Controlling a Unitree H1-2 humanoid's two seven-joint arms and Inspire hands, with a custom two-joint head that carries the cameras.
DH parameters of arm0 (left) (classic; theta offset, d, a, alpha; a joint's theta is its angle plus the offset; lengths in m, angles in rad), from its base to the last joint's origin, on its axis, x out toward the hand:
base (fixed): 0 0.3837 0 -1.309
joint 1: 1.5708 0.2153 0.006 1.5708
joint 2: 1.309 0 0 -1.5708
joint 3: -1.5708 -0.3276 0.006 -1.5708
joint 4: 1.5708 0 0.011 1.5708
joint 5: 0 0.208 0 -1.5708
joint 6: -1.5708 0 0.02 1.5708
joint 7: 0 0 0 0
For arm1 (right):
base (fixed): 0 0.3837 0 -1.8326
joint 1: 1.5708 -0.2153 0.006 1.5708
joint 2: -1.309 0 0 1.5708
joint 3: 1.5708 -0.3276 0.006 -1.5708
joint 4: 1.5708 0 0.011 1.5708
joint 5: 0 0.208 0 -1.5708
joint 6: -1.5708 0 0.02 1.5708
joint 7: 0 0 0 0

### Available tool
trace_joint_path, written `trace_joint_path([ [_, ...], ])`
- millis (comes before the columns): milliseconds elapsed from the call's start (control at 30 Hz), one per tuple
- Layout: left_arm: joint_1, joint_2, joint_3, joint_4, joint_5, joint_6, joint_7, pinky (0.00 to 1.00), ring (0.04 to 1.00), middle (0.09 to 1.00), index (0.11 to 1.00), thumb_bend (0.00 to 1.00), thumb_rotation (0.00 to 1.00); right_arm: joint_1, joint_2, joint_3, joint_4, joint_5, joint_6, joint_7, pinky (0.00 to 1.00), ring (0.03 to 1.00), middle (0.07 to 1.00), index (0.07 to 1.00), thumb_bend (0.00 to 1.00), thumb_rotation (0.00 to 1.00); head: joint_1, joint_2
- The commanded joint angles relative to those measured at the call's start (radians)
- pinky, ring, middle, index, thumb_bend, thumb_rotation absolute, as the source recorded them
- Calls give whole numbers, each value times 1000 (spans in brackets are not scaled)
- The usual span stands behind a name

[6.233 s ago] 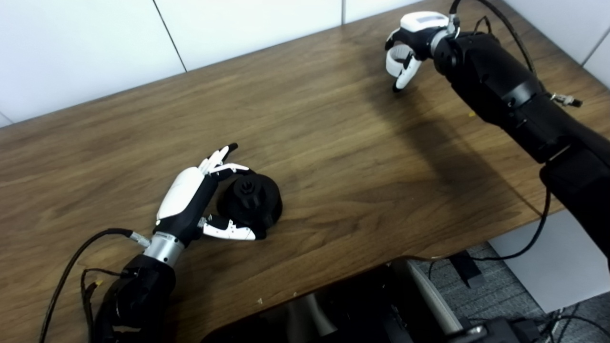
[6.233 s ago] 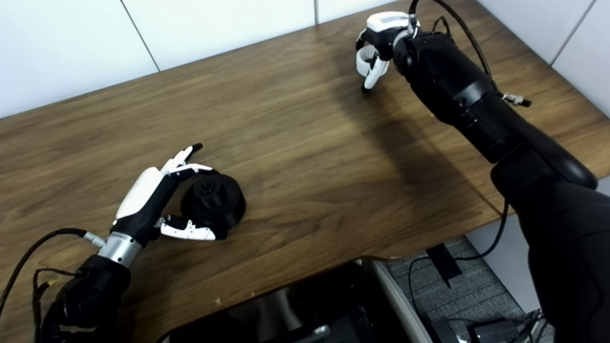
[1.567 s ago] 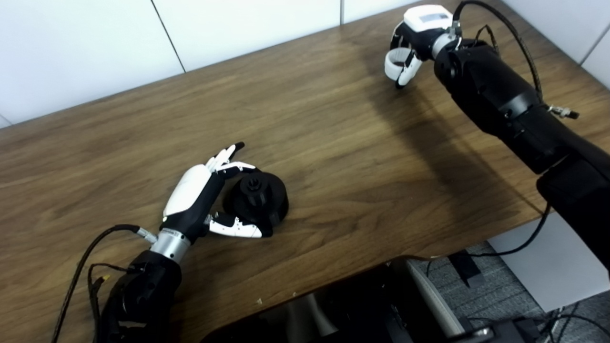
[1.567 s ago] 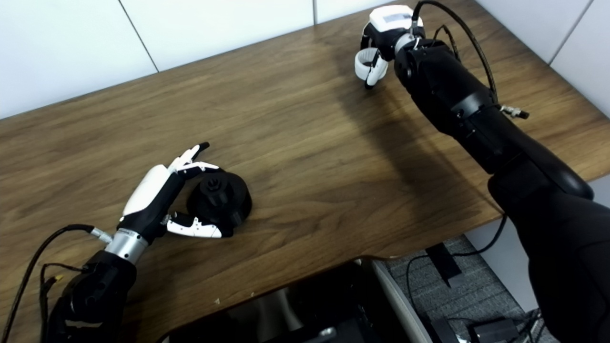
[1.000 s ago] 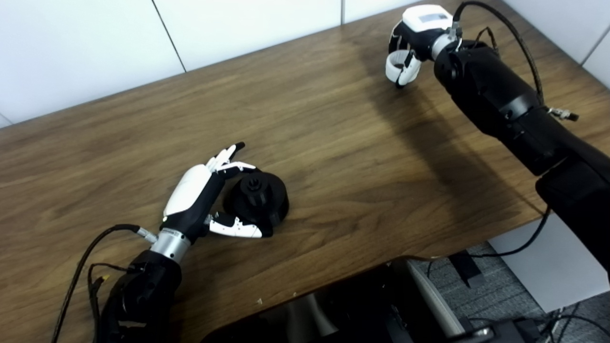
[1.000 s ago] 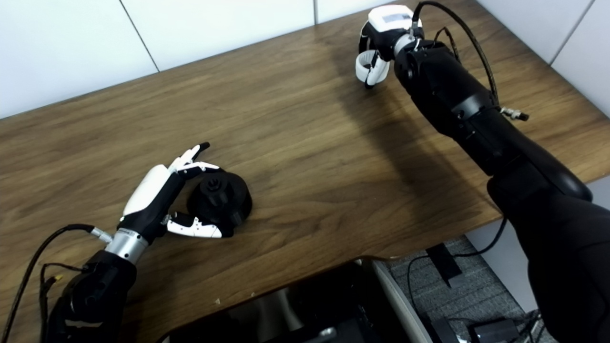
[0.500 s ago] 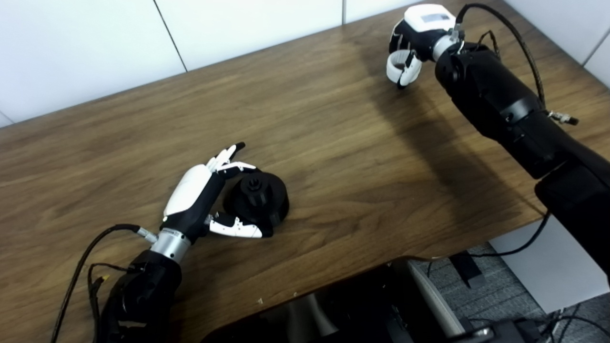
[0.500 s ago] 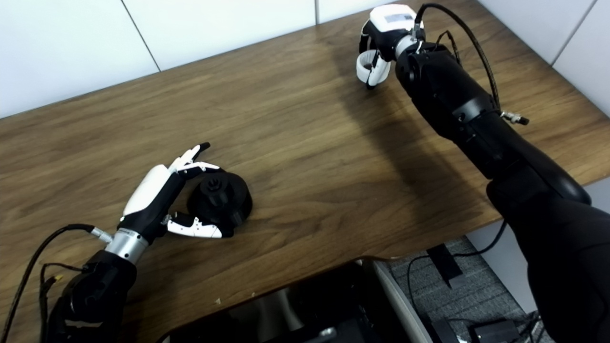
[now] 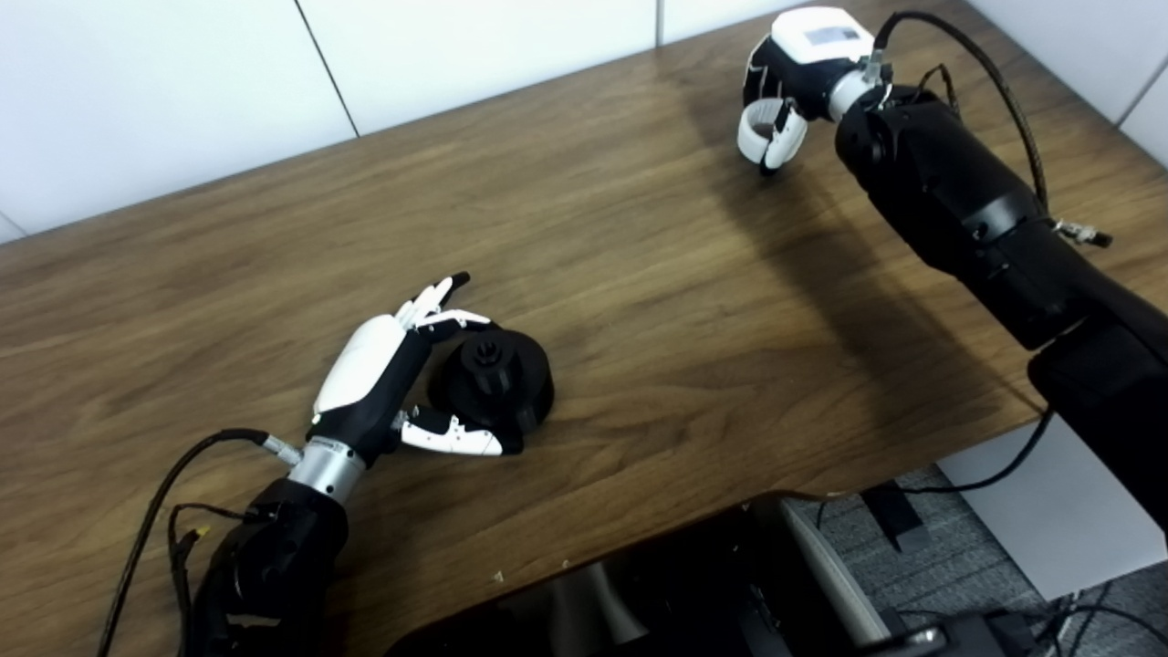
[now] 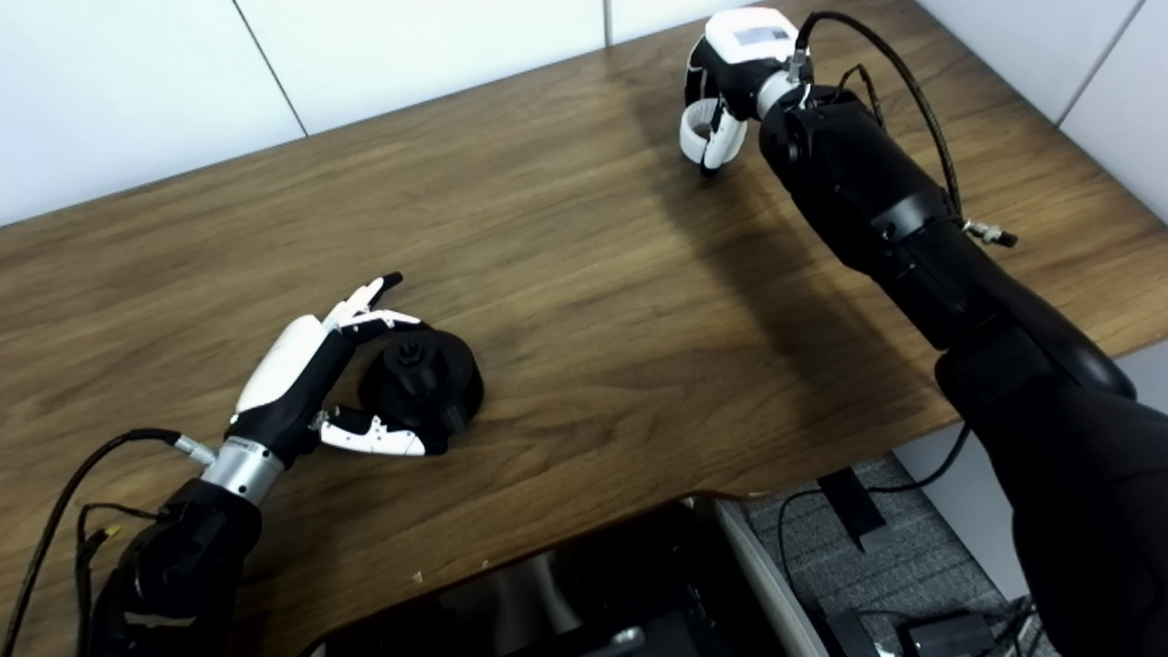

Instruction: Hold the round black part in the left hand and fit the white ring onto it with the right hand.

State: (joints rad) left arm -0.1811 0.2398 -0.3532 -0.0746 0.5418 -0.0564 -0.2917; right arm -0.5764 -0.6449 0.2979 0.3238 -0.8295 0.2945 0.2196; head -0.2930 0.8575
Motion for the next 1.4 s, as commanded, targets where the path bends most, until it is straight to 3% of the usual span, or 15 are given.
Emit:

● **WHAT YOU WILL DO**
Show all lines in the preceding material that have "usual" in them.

● **THE COMPLETED TASK**
- The usual span stands behind a name
Motion for the next 1.4 s, as commanded, targets where the path bends most, until it is straight to 3% of the usual span, or 15 are given.

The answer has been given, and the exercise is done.